Donating $5,000 to .NET Open Source

Way back in June of last year, I promised to donate a portion of my advertising revenue back to the community:

I will be donating a significant percentage of my ad revenue back to the programming community. The programming community is the reason I started this blog in the first place. The programming community is what makes this blog possible. It's an open secret amongst bloggers that the blog comments are often better than the original blog post, and it's because the community collectively knows far more than you or I will ever know.

So, what's significant? Let's start with $5,000.

I've personally benefited most from the .NET open source community, which I feel is radically under-served by Microsoft, so I'll be contributing this money to one or more .NET open source projects to maximize its impact. And what's even more exciting is that I have a verbal commitment from Anand Iyer, a MS Developer Evangelist, for Microsoft to match my contribution. That makes a cool $10,000 we will be contributing to support open-source .NET projects!

As much as I abhor advertising, I'm tremendously excited to have the opportunity to share my advertising revenue with the larger .NET programming community. For me, that's the tipping point. Giving back to the community is what makes the pain of advertising worthwhile.

You may be wondering why I'm singling out .NET here:

Why am I focusing on .NET open source projects? In short, because open source projects are treated as second-class citizens in the Microsoft ecosystem. Many highly popular open source projects have contributed so much to the .NET community, and they've gotten virtually no support at all from Microsoft in return. I'd like to see that change. In fact, I'll go even further-- I think it must change if Microsoft wants to survive as a vendor of development tools.

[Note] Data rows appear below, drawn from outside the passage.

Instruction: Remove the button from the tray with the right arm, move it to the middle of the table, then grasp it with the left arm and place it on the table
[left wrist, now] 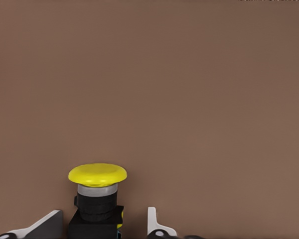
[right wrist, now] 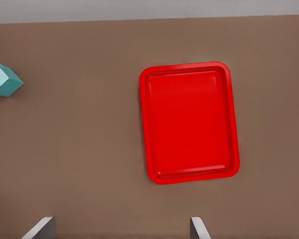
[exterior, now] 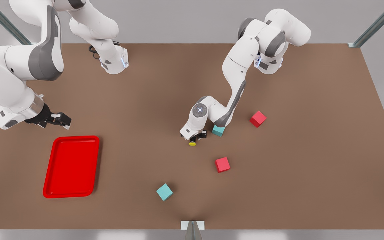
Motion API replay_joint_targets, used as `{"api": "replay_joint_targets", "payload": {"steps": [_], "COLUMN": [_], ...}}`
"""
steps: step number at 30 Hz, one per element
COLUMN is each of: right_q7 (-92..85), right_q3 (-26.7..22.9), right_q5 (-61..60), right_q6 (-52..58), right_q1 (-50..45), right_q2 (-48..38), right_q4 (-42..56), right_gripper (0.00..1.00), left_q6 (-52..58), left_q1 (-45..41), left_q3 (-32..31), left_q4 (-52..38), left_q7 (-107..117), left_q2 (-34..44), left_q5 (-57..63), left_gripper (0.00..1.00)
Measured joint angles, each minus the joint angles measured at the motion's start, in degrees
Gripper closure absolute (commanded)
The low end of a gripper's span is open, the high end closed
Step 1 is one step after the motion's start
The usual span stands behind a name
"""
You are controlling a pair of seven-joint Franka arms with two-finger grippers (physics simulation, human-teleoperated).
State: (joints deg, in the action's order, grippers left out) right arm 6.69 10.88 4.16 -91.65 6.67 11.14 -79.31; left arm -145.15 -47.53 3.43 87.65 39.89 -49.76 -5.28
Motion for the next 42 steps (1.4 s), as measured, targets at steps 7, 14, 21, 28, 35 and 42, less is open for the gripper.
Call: {"api": "replay_joint_targets", "payload": {"steps": [7, 14, 21, 28, 35, 42], "right_q7": [-0.7, -1.2, -1.5, -1.7, -1.8, -1.9], "right_q3": [0.0, 0.0, 0.0, 0.0, 0.0, 0.1], "right_q5": [0.0, 0.0, 0.0, 0.0, 0.0, 0.0], "right_q6": [0.0, 0.0, 0.0, 0.0, 0.0, 0.0], "right_q1": [0.0, -0.1, -0.3, -0.3, -0.3, -0.5], "right_q2": [0.0, 0.0, 0.0, 0.0, 0.0, 0.0], "right_q4": [0.0, 0.0, 0.0, 0.0, 0.0, -0.1], "right_gripper": [0.00, 0.00, 0.00, 0.00, 0.00, 0.00], "left_q6": [1.1, 1.8, 1.6, 19.7, 43.5, 47.0], "left_q1": [0.0, 0.0, 0.0, -15.8, -17.0, -14.1], "left_q3": [0.1, 0.1, 0.5, 26.0, 28.7, 28.7], "left_q4": [-0.1, -0.9, -1.9, -3.8, -7.0, -7.1], "left_q7": [1.5, 1.8, -2.5, -0.8, 24.0, 54.6], "left_q2": [0.2, 0.6, 2.2, 6.6, 4.1, -0.2], "left_q5": [1.0, 0.0, -3.0, 0.7, 15.9, 29.9], "left_gripper": [0.56, 0.63, 0.65, 0.65, 0.65, 0.65]}}
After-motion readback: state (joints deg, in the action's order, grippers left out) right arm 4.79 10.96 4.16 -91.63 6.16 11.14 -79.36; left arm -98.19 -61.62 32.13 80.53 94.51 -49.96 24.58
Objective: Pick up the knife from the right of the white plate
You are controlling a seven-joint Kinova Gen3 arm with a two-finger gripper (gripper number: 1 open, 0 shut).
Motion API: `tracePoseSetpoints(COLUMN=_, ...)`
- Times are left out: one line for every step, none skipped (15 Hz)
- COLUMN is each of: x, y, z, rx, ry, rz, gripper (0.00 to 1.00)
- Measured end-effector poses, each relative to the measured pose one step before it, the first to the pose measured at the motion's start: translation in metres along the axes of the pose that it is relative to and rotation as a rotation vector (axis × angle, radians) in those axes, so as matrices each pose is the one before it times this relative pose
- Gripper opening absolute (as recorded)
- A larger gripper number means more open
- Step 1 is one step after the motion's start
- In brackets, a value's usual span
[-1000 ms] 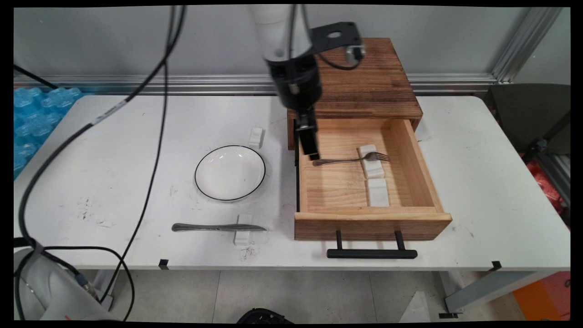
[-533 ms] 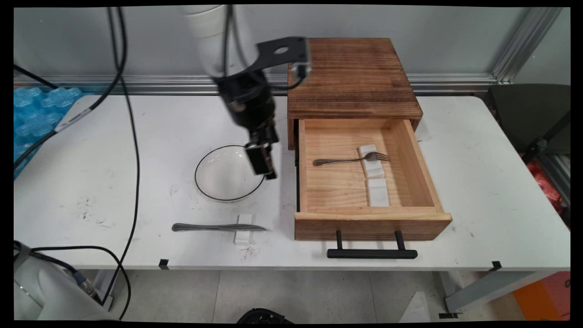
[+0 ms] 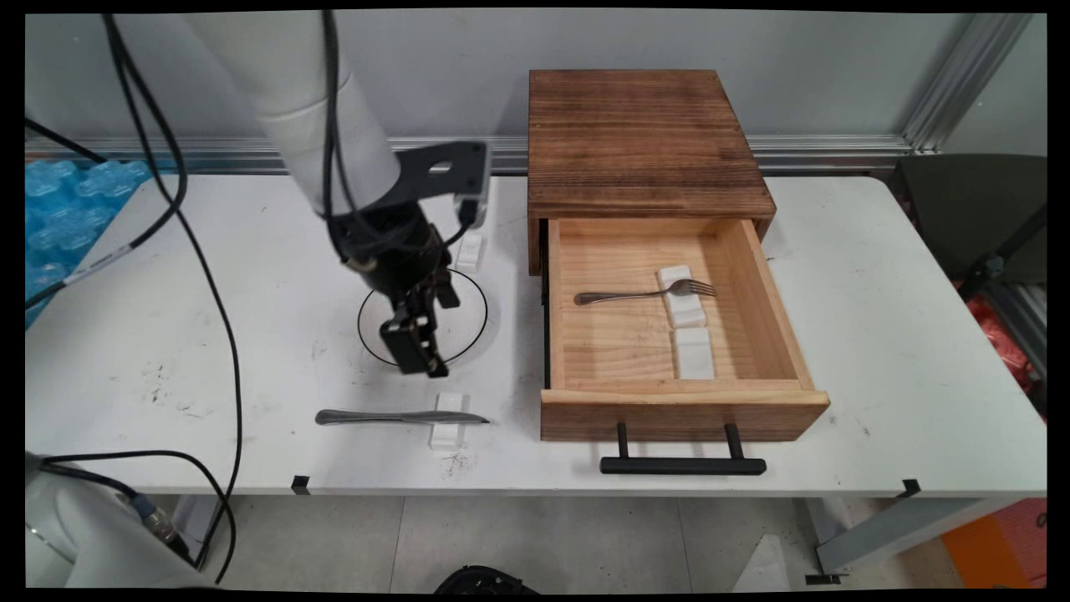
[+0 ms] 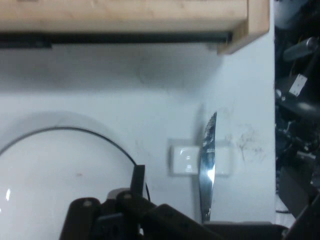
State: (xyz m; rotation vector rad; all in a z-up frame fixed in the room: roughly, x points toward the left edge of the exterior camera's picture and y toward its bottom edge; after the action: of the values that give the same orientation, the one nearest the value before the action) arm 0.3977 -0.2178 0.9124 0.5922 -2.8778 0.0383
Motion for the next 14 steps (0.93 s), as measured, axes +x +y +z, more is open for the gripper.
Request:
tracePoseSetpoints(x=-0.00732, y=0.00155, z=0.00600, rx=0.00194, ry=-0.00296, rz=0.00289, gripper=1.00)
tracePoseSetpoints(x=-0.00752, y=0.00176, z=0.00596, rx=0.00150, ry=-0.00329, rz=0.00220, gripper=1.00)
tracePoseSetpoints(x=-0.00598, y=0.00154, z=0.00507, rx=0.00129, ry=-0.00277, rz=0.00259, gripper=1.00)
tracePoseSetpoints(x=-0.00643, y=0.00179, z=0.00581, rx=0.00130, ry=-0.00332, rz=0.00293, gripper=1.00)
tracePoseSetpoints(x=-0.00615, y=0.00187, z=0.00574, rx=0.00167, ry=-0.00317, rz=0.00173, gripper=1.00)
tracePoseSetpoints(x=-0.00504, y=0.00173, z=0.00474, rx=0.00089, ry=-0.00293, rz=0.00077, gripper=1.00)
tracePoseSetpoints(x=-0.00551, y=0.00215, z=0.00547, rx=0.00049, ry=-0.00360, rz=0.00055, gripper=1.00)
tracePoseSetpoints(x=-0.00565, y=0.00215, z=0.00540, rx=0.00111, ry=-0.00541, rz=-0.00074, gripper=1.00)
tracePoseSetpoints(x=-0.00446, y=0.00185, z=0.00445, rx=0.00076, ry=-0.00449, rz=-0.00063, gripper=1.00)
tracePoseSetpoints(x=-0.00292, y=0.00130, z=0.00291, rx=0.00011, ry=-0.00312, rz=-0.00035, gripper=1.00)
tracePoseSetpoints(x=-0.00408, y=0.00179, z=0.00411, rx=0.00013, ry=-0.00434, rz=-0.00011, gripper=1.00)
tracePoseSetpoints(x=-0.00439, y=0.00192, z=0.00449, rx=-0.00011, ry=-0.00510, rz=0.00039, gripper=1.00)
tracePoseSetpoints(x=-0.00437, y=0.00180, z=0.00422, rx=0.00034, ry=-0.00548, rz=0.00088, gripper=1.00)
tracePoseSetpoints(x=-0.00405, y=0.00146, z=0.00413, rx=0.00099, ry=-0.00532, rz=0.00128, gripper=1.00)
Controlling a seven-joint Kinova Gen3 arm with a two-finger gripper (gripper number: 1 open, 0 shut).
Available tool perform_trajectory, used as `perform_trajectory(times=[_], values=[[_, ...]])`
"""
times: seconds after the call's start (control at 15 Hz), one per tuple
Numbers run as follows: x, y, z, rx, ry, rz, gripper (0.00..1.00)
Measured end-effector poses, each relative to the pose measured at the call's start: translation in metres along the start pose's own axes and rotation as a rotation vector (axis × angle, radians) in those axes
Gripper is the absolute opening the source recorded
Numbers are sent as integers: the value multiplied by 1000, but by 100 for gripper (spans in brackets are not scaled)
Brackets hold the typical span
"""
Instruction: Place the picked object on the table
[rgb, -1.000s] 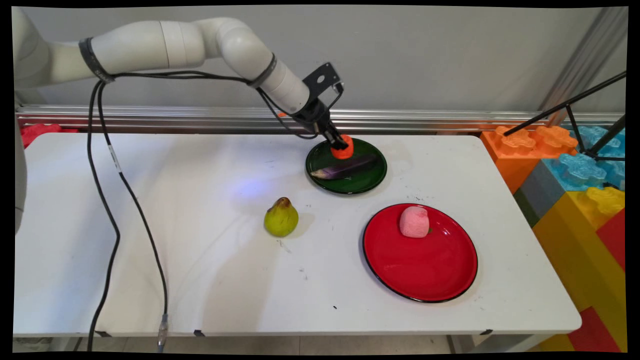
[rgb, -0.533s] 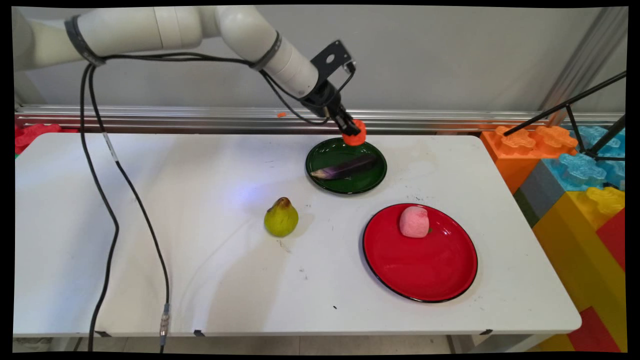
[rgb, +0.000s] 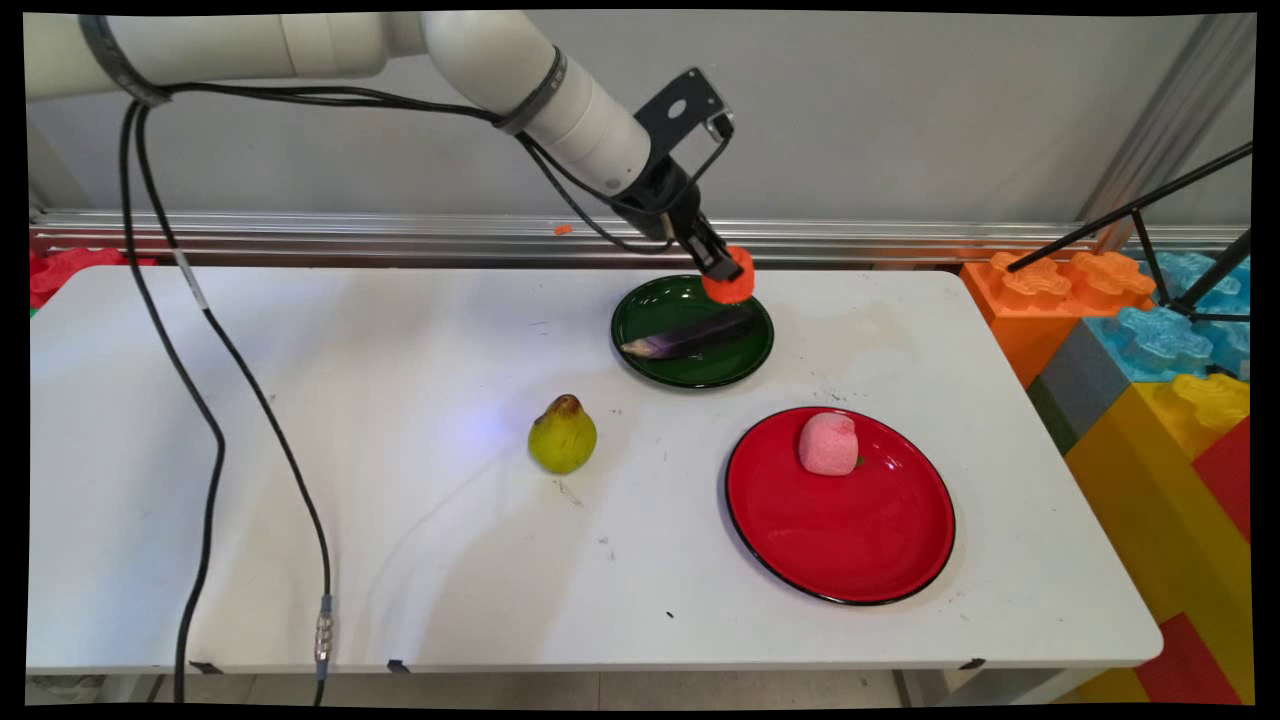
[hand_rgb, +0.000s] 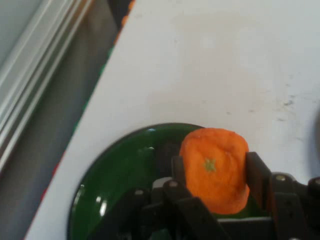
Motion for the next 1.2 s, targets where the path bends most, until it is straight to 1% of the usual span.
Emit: perform_trajectory(times=[0.33, 0.6, 0.87, 0.93, 1.2], values=[[-6, 29, -11, -30, -26, -16, 0], [-22, 60, -27, -70, -68, -42, 0], [-47, 93, -44, -138, -125, -31, 0], [-55, 102, -49, -165, -139, -11, 0], [-76, 122, -54, -233, -169, 58, 0]])
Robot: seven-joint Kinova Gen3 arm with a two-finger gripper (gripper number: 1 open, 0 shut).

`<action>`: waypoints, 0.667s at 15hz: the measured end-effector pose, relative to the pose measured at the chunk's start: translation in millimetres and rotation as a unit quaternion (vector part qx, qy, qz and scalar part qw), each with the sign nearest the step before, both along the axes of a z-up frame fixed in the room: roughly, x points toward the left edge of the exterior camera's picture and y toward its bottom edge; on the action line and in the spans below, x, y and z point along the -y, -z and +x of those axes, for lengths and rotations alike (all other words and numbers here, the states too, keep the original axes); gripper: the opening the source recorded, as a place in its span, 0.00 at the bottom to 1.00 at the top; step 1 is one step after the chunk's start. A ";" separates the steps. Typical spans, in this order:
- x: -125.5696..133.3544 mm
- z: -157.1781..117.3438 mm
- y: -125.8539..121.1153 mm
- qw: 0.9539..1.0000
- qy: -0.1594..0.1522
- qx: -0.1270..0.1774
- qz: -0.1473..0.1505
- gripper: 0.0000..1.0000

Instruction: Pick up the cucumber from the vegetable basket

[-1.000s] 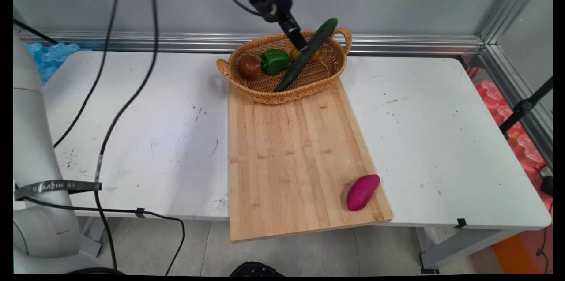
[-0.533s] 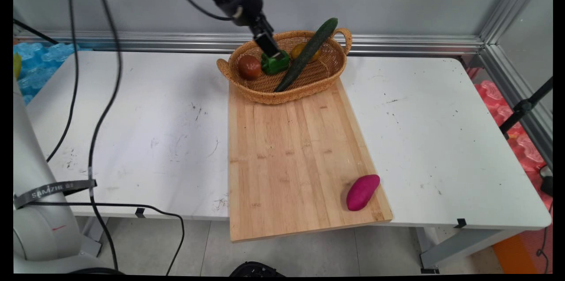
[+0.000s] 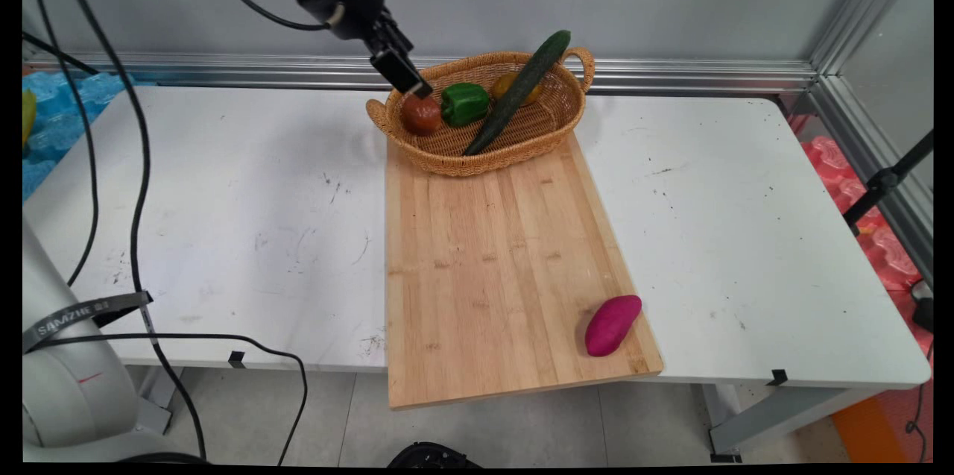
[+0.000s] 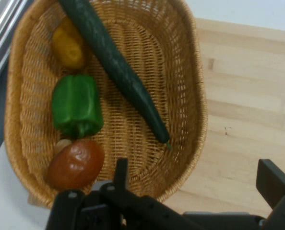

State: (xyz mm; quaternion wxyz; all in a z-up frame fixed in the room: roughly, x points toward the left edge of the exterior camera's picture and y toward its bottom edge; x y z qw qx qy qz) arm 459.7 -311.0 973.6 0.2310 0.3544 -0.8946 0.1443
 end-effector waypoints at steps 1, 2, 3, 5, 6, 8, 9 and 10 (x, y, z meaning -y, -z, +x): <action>-2.6 4.9 -0.9 1.000 -0.009 -0.005 -0.002 1.00; -3.6 7.2 -1.2 1.000 -0.014 -0.007 -0.003 1.00; -4.9 10.9 -1.7 1.000 -0.023 -0.013 -0.004 1.00; -4.7 16.6 -2.1 0.999 -0.042 -0.026 -0.009 1.00; -3.7 18.1 -2.1 0.998 -0.048 -0.032 -0.012 1.00; 2.2 19.8 -1.3 0.997 -0.064 -0.045 -0.017 1.00; 6.6 19.7 -0.3 0.996 -0.072 -0.050 -0.020 1.00; 14.2 18.6 1.9 0.995 -0.082 -0.056 -0.024 1.00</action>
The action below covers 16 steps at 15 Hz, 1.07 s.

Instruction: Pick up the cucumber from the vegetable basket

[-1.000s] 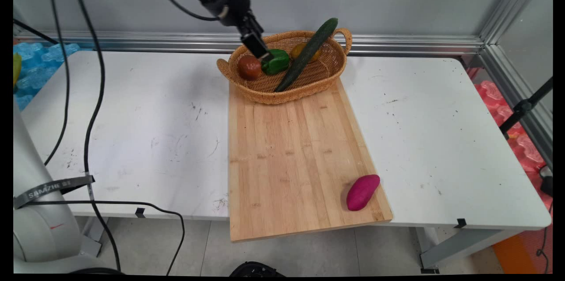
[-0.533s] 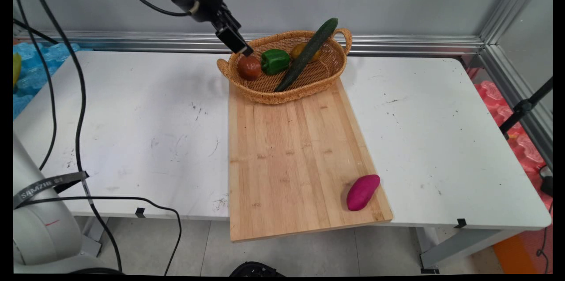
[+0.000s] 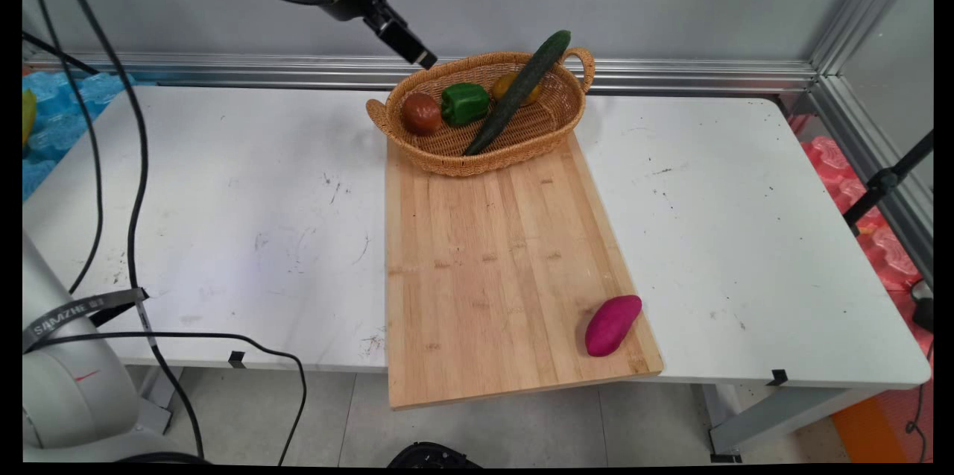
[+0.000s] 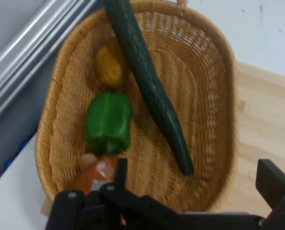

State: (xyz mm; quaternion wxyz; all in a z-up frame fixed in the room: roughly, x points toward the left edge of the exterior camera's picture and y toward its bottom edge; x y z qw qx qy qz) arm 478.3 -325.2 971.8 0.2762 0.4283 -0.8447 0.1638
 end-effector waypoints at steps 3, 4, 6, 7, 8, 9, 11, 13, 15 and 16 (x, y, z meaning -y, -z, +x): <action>20.8 -5.9 7.8 1.000 -0.021 -0.011 -0.006 1.00; 29.0 -9.0 11.7 0.999 -0.027 -0.013 -0.008 1.00; 46.7 -16.4 21.5 0.999 -0.040 -0.018 -0.010 1.00; 52.2 -19.1 24.8 0.999 -0.044 -0.019 -0.010 1.00; 60.9 -23.7 30.5 0.999 -0.049 -0.020 -0.010 1.00; 69.6 -28.4 36.7 0.998 -0.054 -0.021 -0.010 1.00; 86.7 -38.7 49.8 0.998 -0.062 -0.024 -0.008 1.00; 105.3 -50.0 64.9 0.997 -0.069 -0.025 -0.006 1.00; 122.3 -60.4 79.9 0.997 -0.076 -0.024 -0.002 1.00; 130.4 -65.6 88.0 0.996 -0.080 -0.023 0.001 1.00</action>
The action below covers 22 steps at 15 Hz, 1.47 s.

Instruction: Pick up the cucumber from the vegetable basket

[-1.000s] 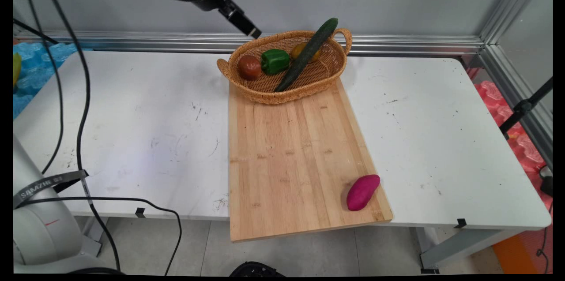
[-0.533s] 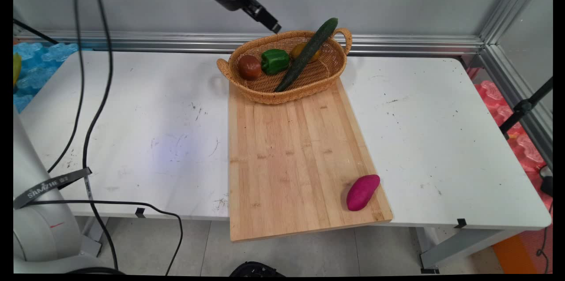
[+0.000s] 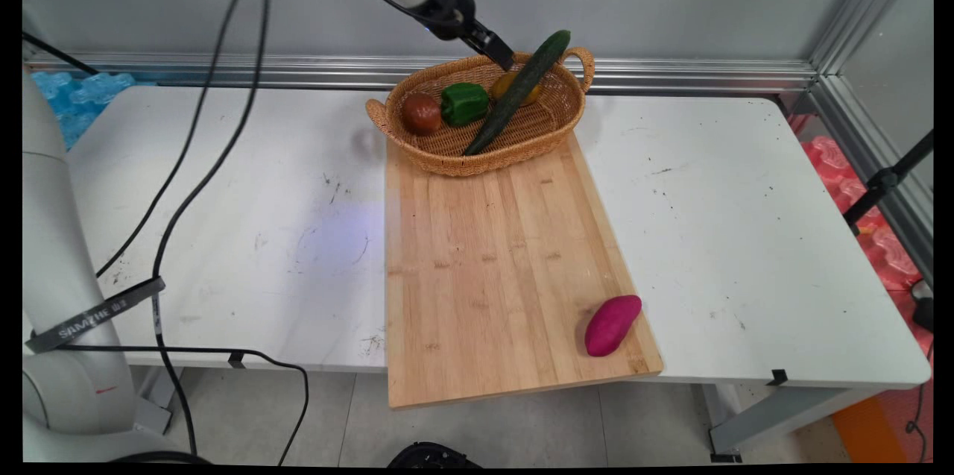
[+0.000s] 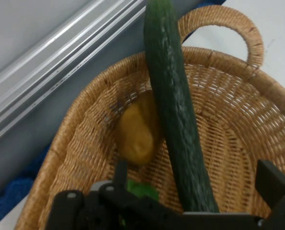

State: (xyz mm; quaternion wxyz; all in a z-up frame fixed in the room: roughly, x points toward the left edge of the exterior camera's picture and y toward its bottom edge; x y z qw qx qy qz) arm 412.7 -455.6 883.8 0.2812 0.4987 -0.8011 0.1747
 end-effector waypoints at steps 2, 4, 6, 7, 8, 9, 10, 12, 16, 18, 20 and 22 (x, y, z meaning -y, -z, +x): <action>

I originally had grand plans of dividing the money up a few different ways, and setting up a voting system to determine which projects were awarded the various grants. I even considered a March Madness college basketball themed set of brackets and finals and everything. After agonizing over this process for months, I've decided that's too complicated. There are almost a hundred contenders, all of which have to be mapped to the criteria I defined for the grant:

  1. The project must use an open source license.
  2. The project must use a commonly available method of public source control.
  3. The project must provide public evidence that it accepts and encourages code contributions from the outside world.

I'm exercising my executive privilege and keeping it simple. I'm picking a winner and they get the whole $5,000.

The winner is still based on voting, of a sort; I did a word count on the comments to my original post. One project was mentioned over and over again in the comments, and it met all three criteria.

I'm proud to announce that this year's $5,000 .NET open source grant goes to ScrewTurn Wiki.

This is like one of those exaggeratedly giant checks you see people winning on TV; it's for promotional purposes only. There's no actual check. The real money is being sent via wire transfer to Dario Solera, the ScrewTurn Wiki project coordinator. What's Dario going to do with this money? You'll have to ask him. That's not for me to decide. There are no strings attached to this money of any kind. I trust the judgment of a fellow programmer to run their project as they see fit.

(Microsoft's $5,000 grant will be handled independently; details will be forthcoming soon on that.)

I won't lie to you. It was easy to promise this grant money when I was essentially getting paid twice -- once by my previous employer Vertigo Software, and again by my blog via advertising revenue. That increasing sense of guilt over "double dipping" was one of the reasons I felt compelled to quit. But now that I have to cover the mortgage -- a crazy California mortgage no less -- with revenue from my blog, and the unknown future revenue from our upcoming stackoverflow.com, it's a bit scarier.

But I figure if it isn't a little scary, it's not worth doing.

And I have found that you get back what you give, many times over.

It's a small gesture, I know. But I believe in this stuff. I wouldn't have kept banging out entries on this blog for the last four years if I didn't truly believe in the power of programmers collectively building useful stuff together. Here's to Dario Solera, and all the ScrewTurn Wiki programmers -- and to the spirit of every programmer who has ever helped build something for the programming community.

And who knows -- maybe next year we'll even do this thing again.